The Conestoga research team conducted thorough testing of the Emitto to identify issues with internet drops and the device's connectivity to the many technologies it supports. This includes off-the shelf smart devices such as Philips HUE lights and Novalte’s proprietary technologies, such as the company's hospital bed controller. The research team succeeded in drafting a detailed test procedure to recognize points of failure in the system and appropriate steps to resolve issues.

“This research has led to secured funding for a pilot study to further test the assistive device. Thank you to Conestoga and the Ontario Centres of Excellence, who helped get us to this key stage in our company's growth.” – Michael Cullen, CTO, Novalte

Novalte photo

This research was funded by the Ontario Centres of Excellence (OCE) College Voucher for Technology Adoption (CVTA) program.

The challenge

P&P Optica Inc. (PPO) developed a unique solution for assessing and sorting food in-line and in real time. Their Smart Imaging System combines patented imaging technology with artificial intelligence to effectively read and understand food chemistry. The Waterloo-based company wanted to tackle an important issue in the beef industry: steak tenderness and flavour. Market studies show 1 in 10 steaks is considered tough, and therefore low in quality. Previous approaches to assessing tenderness involved error-prone visual inspections and time-consuming laboratory testing.


The solution

Through an applied research project, Conestoga's Craig Richardson Institute of Food Processing Technology partnered with PPO and VG Meats to develop a tenderness inspection algorithm to work with PPO's spectrometers. This research will lead to an in-line, real-time solution for analyzing steaks, ultimately providing manufacturers and consumers with accurate information about the quality of their food. The result for food processors will be improved margins, lower costs and safer products.
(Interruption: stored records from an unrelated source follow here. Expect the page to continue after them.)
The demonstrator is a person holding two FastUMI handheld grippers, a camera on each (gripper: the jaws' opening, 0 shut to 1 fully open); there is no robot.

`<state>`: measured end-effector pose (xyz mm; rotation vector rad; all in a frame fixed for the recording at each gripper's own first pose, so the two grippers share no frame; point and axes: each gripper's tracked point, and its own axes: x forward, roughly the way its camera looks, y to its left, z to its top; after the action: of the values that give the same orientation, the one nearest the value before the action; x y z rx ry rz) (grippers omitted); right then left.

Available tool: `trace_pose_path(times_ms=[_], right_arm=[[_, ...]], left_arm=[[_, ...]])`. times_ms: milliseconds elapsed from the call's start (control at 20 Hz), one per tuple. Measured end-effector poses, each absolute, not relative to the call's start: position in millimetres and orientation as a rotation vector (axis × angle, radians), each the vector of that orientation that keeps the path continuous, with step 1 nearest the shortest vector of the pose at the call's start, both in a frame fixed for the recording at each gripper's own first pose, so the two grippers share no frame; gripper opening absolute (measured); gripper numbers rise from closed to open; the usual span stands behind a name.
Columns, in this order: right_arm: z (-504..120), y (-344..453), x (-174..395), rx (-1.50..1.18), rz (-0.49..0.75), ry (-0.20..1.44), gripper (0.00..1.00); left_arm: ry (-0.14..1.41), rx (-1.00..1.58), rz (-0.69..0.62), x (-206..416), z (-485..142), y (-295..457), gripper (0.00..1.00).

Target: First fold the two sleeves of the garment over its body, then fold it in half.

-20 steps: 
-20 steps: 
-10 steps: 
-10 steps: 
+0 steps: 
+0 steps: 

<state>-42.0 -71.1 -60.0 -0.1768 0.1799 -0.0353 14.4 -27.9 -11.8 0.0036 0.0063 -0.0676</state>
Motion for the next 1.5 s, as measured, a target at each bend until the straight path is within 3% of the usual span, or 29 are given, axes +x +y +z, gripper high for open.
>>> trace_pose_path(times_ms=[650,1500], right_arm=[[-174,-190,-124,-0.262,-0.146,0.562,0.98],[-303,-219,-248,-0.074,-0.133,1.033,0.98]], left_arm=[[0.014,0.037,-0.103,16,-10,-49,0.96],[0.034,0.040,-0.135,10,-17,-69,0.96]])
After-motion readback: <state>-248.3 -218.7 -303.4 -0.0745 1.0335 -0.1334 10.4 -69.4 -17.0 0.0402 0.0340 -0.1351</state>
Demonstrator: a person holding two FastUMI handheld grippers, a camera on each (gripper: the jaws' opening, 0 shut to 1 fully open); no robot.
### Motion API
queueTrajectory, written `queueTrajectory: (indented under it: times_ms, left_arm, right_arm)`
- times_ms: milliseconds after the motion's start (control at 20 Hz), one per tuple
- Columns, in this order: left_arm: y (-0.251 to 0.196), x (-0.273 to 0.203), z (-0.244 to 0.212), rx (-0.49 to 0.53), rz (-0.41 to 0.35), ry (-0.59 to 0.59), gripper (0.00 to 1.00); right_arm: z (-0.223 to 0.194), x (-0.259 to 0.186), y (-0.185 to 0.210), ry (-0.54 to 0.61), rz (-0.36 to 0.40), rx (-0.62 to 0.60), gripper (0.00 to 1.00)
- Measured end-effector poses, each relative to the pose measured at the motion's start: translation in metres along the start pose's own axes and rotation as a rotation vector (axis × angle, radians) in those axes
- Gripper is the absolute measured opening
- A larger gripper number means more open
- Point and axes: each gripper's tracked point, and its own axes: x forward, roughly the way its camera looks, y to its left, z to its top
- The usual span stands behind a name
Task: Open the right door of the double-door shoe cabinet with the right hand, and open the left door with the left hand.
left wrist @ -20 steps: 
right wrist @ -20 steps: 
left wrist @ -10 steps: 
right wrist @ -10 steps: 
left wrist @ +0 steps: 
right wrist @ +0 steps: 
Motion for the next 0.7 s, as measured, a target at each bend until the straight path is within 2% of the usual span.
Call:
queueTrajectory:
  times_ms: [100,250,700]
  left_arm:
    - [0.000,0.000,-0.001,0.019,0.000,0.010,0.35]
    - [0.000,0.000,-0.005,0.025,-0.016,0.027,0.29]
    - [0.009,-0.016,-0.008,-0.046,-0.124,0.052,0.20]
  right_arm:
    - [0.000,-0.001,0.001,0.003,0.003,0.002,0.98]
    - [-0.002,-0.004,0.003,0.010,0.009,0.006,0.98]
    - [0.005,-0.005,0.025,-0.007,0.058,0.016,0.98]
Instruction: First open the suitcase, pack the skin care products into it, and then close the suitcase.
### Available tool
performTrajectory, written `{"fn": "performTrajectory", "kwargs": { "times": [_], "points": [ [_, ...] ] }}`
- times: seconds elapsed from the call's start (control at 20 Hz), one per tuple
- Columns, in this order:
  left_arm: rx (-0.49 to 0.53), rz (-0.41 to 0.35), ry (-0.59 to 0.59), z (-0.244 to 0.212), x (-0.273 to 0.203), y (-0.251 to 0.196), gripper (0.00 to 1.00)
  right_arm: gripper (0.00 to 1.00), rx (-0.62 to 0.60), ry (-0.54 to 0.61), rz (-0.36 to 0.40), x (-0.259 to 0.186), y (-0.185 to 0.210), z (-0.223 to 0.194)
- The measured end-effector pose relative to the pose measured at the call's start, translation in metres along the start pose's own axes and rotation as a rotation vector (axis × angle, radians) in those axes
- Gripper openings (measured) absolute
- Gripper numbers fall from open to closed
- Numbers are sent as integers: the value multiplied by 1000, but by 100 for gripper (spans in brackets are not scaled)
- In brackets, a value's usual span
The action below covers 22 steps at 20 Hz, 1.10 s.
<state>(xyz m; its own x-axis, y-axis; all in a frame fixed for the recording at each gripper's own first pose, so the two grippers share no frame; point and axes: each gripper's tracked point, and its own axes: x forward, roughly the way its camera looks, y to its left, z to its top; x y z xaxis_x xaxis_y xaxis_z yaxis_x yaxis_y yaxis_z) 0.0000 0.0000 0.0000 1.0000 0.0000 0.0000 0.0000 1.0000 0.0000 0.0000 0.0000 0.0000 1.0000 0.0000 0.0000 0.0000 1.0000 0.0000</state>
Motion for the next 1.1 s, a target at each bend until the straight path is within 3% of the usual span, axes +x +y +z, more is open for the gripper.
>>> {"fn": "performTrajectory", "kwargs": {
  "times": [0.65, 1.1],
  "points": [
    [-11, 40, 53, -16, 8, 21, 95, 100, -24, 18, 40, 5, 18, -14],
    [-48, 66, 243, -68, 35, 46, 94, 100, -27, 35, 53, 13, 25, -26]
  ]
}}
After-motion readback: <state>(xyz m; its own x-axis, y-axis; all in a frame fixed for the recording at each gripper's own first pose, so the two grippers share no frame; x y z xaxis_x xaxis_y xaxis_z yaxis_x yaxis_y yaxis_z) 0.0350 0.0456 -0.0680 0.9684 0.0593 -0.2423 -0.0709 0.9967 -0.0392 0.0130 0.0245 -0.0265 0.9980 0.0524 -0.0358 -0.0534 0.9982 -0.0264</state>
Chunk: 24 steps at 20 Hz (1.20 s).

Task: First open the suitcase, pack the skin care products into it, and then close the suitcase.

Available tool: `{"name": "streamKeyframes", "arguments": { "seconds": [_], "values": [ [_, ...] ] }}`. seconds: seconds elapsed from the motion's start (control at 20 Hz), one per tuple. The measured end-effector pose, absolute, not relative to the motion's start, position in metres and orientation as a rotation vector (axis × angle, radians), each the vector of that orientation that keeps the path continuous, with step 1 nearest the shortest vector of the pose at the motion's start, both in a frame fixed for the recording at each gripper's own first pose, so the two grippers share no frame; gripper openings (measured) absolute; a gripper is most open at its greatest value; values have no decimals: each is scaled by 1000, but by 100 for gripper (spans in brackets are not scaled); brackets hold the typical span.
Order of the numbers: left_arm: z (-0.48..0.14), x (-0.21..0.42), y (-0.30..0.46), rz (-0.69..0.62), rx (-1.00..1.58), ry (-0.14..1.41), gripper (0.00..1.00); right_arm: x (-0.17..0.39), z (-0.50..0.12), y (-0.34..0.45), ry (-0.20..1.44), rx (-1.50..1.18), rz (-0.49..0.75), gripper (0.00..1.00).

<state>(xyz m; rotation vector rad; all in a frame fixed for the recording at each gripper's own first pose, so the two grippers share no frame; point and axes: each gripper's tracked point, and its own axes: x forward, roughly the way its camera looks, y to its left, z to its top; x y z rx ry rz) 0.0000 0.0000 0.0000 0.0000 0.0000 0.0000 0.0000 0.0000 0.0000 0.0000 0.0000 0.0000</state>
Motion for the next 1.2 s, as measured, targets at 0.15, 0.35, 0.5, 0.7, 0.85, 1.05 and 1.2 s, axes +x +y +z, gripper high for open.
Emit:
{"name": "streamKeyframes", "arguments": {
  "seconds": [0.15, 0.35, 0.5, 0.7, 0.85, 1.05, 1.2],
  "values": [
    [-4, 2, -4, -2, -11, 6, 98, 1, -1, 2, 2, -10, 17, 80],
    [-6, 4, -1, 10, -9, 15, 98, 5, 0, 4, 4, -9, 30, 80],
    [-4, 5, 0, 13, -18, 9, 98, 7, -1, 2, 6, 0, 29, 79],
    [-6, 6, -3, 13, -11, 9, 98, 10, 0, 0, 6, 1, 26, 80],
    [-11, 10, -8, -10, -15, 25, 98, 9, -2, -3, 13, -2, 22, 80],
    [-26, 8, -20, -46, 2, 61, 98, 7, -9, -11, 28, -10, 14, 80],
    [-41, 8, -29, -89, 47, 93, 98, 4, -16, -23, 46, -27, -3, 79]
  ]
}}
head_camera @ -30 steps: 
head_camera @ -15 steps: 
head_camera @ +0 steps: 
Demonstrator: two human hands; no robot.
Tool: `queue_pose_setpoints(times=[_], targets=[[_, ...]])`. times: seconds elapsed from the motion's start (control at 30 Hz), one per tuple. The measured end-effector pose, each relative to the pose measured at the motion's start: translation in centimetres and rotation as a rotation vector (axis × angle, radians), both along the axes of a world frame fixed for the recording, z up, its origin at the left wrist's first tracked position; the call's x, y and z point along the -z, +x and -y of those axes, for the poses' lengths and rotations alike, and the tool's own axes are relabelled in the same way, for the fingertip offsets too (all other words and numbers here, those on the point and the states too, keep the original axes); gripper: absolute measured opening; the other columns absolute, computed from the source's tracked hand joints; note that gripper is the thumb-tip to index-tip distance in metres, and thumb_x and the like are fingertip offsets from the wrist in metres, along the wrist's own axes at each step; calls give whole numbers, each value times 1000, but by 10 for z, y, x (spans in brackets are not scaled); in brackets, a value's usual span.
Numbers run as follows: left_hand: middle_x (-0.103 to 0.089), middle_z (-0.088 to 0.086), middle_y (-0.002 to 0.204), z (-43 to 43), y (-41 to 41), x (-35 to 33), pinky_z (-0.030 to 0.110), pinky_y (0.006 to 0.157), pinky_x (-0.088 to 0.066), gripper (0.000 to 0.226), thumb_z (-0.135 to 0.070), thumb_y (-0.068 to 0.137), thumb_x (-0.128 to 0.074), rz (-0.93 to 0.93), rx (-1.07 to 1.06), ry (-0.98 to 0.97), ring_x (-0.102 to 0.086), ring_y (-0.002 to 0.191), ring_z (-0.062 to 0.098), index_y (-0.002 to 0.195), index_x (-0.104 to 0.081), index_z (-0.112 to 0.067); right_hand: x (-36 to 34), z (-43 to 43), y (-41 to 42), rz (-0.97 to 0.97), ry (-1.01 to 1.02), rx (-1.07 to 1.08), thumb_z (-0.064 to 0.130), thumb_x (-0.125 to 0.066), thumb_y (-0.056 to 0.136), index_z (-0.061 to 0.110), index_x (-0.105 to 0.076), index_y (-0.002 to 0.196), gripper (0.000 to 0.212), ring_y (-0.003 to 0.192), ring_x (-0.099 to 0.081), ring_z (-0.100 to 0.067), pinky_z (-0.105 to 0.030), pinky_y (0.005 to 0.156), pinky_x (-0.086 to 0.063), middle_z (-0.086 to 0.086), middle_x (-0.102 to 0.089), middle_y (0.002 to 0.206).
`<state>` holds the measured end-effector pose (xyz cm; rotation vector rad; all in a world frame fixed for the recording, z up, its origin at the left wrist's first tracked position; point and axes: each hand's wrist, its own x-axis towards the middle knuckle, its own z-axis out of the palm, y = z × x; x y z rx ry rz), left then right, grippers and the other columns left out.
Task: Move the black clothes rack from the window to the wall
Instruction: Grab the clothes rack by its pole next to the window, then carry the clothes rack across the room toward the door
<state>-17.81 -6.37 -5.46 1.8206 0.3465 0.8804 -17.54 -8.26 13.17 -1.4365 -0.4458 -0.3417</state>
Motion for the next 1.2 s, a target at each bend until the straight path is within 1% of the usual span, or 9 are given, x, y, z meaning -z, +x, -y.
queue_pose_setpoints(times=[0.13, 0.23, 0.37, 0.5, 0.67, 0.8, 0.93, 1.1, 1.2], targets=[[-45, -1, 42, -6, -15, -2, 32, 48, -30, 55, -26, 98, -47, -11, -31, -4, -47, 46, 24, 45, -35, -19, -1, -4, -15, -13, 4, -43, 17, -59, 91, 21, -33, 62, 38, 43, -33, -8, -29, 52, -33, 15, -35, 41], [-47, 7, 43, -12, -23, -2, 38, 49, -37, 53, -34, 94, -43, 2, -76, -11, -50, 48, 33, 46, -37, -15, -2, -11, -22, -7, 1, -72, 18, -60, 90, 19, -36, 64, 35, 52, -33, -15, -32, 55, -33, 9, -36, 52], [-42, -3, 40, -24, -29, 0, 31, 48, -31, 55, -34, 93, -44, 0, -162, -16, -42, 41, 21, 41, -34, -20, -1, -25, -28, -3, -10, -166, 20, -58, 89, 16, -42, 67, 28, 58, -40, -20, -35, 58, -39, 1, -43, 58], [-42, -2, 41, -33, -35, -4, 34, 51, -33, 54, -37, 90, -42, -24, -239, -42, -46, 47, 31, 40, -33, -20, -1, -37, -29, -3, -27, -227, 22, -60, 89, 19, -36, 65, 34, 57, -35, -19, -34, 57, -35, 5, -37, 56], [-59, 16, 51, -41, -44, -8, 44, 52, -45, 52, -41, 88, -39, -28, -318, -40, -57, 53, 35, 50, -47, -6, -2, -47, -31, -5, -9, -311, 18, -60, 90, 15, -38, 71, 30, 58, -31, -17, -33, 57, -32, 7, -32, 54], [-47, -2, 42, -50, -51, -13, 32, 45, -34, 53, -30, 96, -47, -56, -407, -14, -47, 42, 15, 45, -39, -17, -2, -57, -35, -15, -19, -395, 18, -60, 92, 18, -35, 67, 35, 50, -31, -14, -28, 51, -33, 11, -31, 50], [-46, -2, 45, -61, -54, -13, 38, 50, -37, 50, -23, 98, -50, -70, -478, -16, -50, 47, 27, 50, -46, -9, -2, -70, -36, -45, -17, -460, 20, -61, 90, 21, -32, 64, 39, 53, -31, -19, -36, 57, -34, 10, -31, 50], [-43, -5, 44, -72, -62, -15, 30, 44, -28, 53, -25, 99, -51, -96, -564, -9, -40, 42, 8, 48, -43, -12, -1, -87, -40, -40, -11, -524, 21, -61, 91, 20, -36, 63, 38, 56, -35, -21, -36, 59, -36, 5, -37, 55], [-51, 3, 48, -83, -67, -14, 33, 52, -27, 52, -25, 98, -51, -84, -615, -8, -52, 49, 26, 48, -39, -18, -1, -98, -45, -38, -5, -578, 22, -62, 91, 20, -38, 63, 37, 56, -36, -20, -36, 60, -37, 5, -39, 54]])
This project was funded by the Ontario Centres of Excellence (OCE) Voucher for Innovation and Productivity (VIP) program.

Terahertz technology casts a new light on black plastics recycling

The challenge

TeTechS has partnered with Conestoga College's Advanced Recycling and Waste Electrical and Electronic Equipment (WEEE) Lab to explore a novel application of terahertz technology. Invisible to the human eye, terahertz light falls in the electromagnetic spectrum between microwave and infrared light. It then passes harmlessly through materials like clothing, ceramics, wood, and plastic.

It's the latter application that has proven promising in tackling one of the most challenging issues existing in the segregation process of e-waste; black plastics. Black plastics can be found in daily products such as coffee cup lids, take-out containers, computer monitor casings, cellphones, laptops, and keyboards.

Terahertz technology

The solution

The research marks a step forward in the development of a terahertz sensor array prototype. Terahertz can identify black plastics for efficient sorting during the recycling process.

“Together with TeTechS, we've laid the groundwork for the development and commercialization of a new technology, with the potential to revolutionize e-waste recycling. Such research studies are key to sustainable innovation in our region. It's exciting.” – Dr. Hamid Karbasi, NSERC IRCC in Advanced Recycling and Waste Electrical and Electronic Equipment (WEEE) Lab

Terahertz technology photo

This research was funded by the Ontario Centres of Excellence (OCE) College Voucher for Technology Adoption (CVTA) program.